* **PROBLEM DESCRIPTION**
Filter the material below so that only lines containing "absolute" remain.
- Opening Delimiter -
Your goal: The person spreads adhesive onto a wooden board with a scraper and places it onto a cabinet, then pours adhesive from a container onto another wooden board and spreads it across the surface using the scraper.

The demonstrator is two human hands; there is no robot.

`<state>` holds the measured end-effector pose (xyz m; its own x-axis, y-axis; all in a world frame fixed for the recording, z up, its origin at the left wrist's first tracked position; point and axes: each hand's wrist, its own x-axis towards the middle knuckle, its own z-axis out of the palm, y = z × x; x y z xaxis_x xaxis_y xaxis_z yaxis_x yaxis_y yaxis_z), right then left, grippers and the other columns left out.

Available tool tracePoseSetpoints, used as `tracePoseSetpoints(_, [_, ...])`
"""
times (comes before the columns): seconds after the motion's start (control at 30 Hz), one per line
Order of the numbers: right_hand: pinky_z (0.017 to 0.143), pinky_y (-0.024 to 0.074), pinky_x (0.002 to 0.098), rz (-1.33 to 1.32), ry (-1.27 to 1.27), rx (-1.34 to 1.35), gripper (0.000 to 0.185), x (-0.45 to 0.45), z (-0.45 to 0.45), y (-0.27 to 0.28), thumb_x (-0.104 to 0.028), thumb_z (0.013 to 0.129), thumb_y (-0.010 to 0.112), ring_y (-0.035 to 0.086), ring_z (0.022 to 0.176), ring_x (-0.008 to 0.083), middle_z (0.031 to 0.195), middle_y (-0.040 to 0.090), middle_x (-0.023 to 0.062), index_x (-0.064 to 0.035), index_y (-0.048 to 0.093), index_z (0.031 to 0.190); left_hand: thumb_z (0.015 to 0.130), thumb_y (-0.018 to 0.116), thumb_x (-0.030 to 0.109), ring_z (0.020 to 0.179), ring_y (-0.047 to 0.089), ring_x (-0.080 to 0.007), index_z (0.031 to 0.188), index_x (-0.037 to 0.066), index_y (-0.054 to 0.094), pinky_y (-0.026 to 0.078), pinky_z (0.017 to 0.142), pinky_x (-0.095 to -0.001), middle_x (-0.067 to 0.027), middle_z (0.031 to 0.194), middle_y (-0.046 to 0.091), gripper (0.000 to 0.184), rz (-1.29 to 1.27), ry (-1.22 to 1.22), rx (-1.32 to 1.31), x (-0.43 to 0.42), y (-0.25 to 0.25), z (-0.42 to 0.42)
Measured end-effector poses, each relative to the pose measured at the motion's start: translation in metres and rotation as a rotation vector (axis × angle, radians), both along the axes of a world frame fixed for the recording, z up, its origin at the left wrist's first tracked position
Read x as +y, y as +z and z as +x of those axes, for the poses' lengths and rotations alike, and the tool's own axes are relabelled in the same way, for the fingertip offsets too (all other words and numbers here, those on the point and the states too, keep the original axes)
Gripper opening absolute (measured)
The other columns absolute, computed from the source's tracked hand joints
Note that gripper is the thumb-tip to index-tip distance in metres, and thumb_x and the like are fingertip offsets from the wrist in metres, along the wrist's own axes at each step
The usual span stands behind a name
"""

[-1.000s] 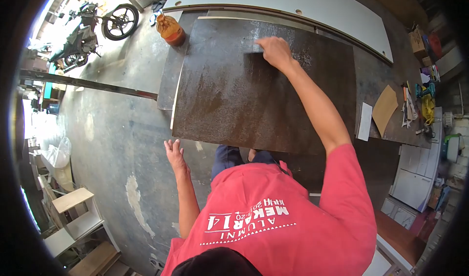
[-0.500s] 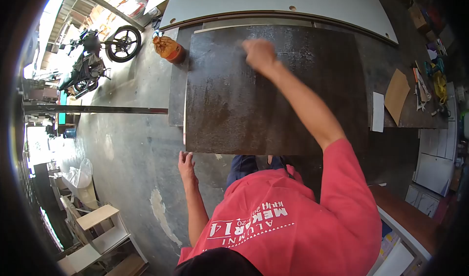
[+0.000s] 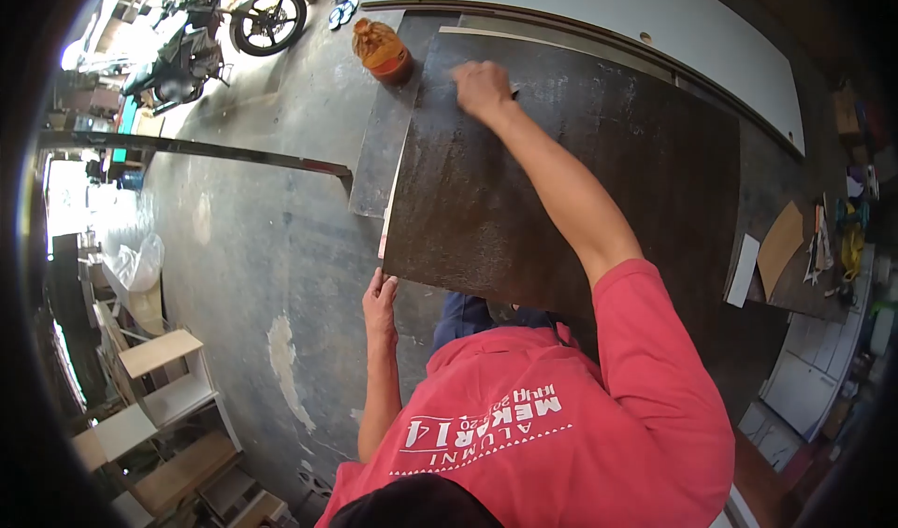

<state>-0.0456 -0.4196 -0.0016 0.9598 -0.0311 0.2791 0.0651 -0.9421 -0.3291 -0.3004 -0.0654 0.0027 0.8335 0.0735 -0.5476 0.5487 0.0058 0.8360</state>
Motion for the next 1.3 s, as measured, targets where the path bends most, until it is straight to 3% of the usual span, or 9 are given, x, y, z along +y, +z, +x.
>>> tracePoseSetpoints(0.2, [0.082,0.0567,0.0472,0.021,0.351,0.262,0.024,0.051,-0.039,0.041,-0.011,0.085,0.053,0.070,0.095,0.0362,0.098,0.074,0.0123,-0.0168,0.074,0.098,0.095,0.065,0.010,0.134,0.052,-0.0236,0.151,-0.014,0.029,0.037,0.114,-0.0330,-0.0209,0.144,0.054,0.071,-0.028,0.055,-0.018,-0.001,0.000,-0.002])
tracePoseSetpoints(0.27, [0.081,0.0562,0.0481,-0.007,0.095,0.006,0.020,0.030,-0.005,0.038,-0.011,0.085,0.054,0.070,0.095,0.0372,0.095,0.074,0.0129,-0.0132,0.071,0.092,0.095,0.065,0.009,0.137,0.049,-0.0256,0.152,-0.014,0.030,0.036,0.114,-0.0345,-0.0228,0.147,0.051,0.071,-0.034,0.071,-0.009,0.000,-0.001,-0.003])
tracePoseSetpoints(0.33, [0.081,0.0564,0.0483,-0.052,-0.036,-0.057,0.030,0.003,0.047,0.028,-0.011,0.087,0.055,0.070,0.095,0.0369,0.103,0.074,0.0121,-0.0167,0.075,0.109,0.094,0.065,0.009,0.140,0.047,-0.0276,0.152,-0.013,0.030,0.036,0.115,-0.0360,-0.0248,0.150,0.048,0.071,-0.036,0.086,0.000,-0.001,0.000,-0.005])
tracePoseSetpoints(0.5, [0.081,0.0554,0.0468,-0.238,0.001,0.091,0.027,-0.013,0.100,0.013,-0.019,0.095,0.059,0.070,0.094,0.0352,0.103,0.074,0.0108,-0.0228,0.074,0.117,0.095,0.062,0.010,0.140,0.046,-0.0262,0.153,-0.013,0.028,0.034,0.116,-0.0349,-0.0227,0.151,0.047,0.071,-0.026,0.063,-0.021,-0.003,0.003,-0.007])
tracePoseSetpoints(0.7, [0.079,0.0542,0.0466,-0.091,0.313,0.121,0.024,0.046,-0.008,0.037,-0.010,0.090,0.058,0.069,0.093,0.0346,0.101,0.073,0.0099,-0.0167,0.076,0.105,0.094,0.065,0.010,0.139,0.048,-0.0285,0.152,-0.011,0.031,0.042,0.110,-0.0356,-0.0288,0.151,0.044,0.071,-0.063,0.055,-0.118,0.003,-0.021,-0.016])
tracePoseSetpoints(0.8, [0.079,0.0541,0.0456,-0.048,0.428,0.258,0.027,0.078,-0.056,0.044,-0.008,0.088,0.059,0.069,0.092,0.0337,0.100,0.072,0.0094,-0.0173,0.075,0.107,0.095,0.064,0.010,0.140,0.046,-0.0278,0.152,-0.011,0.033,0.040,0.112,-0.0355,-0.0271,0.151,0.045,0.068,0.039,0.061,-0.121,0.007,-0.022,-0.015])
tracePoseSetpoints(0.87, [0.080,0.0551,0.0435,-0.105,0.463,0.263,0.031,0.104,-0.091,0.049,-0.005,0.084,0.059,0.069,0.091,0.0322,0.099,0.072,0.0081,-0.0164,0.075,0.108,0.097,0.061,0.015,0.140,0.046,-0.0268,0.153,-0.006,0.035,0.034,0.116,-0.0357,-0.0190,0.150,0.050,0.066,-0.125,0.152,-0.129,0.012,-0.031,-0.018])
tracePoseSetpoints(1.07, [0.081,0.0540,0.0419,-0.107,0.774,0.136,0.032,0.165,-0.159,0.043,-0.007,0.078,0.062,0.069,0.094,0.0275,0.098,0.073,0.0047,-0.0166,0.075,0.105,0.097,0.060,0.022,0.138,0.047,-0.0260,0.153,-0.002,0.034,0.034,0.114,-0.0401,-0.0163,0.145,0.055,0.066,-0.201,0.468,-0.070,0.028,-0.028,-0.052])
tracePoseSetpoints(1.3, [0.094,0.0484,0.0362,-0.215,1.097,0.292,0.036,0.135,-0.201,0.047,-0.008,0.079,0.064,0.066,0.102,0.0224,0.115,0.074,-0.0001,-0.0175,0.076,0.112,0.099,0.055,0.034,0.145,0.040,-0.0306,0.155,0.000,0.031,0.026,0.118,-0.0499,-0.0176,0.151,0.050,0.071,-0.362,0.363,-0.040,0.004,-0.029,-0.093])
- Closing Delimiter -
* **OUTPUT FOR THIS EXERCISE**
Gripper opening absolute (measured)
The other columns absolute, computed from the source's tracked hand joints

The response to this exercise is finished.